§ EXERCISE: Print the first line of the data below and every one after it, through the line containing "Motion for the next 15", exactly as written.

§ DATA SUPPLIED:
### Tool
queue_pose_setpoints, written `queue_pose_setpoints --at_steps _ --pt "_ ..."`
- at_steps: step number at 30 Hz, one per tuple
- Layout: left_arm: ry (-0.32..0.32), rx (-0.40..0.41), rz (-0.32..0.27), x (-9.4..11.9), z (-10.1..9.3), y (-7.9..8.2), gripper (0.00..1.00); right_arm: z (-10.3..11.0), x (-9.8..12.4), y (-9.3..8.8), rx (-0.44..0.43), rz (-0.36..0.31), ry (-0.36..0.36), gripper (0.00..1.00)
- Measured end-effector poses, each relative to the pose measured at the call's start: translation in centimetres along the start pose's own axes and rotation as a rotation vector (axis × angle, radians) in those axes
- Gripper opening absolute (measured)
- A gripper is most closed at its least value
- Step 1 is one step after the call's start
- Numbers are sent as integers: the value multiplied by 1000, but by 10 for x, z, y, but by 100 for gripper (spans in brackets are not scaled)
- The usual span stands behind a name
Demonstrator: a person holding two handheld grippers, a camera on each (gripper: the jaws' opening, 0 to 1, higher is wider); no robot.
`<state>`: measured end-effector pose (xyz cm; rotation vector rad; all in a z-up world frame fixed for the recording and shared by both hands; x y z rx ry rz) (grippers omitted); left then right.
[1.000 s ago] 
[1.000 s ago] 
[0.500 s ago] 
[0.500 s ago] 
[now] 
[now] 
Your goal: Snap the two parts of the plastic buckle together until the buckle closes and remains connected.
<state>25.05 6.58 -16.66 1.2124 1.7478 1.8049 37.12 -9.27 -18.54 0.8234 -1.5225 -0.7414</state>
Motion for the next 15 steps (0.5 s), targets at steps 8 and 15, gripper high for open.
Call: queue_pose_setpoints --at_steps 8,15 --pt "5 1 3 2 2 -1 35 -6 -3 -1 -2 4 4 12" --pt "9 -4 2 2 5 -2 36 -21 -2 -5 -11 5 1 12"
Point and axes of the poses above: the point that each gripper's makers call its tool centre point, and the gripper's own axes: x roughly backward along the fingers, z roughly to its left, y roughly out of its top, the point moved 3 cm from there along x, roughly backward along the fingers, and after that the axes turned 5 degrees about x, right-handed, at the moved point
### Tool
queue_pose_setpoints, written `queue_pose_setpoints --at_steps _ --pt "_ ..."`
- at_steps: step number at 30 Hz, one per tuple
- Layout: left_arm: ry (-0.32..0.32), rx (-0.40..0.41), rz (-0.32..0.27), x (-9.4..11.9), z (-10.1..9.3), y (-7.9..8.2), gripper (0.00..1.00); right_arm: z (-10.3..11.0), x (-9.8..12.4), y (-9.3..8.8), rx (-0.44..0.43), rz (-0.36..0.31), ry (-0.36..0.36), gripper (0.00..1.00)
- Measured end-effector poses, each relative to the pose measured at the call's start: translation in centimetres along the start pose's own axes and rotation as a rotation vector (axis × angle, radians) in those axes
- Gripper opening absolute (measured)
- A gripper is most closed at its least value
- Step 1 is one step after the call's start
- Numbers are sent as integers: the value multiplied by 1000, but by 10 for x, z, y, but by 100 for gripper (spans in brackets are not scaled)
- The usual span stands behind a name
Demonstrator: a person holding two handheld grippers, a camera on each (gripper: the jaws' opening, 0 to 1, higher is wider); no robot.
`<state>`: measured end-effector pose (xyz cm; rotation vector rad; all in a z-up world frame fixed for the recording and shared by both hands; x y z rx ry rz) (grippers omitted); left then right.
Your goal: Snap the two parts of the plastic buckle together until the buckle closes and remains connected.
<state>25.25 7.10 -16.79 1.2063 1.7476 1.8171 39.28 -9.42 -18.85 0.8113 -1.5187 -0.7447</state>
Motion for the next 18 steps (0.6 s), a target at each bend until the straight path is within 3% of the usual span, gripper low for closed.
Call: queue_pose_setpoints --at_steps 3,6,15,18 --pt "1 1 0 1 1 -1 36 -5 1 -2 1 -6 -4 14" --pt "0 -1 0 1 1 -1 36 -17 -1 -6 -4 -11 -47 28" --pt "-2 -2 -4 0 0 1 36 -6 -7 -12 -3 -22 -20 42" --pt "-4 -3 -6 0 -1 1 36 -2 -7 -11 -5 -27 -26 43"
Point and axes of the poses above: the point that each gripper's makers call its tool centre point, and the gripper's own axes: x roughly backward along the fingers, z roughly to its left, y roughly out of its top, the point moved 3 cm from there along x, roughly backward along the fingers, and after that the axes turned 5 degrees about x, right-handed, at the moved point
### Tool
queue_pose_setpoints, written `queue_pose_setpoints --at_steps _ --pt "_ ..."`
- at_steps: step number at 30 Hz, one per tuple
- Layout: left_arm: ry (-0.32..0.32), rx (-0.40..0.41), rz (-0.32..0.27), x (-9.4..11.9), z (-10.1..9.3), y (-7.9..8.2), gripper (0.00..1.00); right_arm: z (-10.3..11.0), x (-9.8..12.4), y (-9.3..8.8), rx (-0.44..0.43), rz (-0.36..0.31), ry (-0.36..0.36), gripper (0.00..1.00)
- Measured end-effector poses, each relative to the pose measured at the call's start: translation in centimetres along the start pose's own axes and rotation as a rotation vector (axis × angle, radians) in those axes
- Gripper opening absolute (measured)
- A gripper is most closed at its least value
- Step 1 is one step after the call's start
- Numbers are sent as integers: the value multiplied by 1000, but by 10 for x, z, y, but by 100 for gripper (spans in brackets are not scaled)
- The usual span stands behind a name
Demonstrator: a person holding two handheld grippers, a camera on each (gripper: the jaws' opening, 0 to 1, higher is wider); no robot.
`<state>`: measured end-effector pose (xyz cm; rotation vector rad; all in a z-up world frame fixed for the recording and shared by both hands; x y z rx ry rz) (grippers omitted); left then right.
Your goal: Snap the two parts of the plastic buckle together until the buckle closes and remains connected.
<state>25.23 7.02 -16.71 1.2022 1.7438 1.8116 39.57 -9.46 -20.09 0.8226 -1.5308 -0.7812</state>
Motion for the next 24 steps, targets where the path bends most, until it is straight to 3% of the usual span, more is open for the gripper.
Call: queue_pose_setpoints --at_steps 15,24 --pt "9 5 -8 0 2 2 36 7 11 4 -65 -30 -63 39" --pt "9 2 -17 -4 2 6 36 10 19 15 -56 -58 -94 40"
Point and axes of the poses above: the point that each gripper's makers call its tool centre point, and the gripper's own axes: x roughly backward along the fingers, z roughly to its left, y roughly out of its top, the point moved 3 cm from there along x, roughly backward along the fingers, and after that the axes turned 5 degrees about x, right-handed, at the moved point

§ YOUR RESPONSE:
### Tool
queue_pose_setpoints, written `queue_pose_setpoints --at_steps _ --pt "_ ..."`
- at_steps: step number at 30 Hz, one per tuple
- Layout: left_arm: ry (-0.32..0.32), rx (-0.40..0.41), rz (-0.32..0.27), x (-9.4..11.9), z (-10.1..9.3), y (-7.9..8.2), gripper (0.00..1.00); right_arm: z (-10.3..11.0), x (-9.8..12.4), y (-9.3..8.8), rx (-0.44..0.43), rz (-0.36..0.31), ry (-0.36..0.36), gripper (0.00..1.00)
- Measured end-effector poses, each relative to the pose measured at the call's start: translation in centimetres along the start pose's own axes and rotation as a rotation vector (axis × angle, radians) in those axes
- Gripper opening absolute (measured)
- A gripper is most closed at its least value
- Step 1 is one step after the call's start
- Numbers are sent as integers: the value multiplied by 1000, but by 10 for x, z, y, but by 100 for gripper (spans in brackets are not scaled)
- The usual span stands behind a name
Demonstrator: a person holding two handheld grippers, a camera on each (gripper: the jaws' opening, 0 to 1, higher is wider); no robot.
`<state>`: measured end-effector pose (xyz cm; rotation vector rad; all in a z-up world frame fixed for the recording and shared by both hands; x y z rx ry rz) (grippers omitted); left then right.
[1.000 s ago] 
[1.000 s ago] 
[0.500 s ago] 
[0.500 s ago] 
[now] 
[now] 
Your goal: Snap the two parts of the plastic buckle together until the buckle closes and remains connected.
<state>25.05 6.58 -16.66 1.2124 1.7478 1.8049 37.12 -9.27 -18.54 0.8234 -1.5225 -0.7414</state>
Motion for the next 15 steps (0.5 s), targets at steps 8 and 15, gripper high for open.

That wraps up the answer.